* [YOUR INSTRUCTIONS]
The answer should be one number: the count of lines in the listing below with "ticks" in them.

DATA PROVIDED: Begin

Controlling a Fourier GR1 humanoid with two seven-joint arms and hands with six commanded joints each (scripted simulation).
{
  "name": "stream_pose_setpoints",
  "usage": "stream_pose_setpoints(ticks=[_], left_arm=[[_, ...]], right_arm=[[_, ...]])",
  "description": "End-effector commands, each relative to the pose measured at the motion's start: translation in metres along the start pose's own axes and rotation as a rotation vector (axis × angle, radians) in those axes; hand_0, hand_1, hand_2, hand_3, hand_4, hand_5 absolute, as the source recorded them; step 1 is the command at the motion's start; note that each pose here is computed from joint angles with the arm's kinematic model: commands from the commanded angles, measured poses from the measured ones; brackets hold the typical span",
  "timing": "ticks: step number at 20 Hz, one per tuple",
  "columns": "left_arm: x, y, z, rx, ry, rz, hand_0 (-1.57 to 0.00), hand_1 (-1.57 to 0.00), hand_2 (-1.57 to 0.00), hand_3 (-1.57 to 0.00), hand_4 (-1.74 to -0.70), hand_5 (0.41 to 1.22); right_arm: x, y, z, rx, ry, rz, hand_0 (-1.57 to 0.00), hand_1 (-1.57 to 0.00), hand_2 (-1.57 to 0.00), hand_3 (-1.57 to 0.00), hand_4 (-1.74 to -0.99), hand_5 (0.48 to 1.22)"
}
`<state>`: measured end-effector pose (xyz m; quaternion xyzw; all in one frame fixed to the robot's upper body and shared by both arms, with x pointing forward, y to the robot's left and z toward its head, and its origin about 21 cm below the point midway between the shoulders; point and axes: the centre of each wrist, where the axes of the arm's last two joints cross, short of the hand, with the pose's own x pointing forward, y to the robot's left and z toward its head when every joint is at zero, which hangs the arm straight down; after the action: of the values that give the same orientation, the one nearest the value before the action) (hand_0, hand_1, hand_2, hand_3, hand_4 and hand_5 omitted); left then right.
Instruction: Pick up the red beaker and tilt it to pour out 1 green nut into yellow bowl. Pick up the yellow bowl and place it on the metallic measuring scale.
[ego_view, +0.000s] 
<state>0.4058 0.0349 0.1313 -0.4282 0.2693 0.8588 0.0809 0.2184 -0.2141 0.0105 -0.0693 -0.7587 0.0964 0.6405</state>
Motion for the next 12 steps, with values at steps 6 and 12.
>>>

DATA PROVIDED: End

* [WRITTEN ANSWER]
2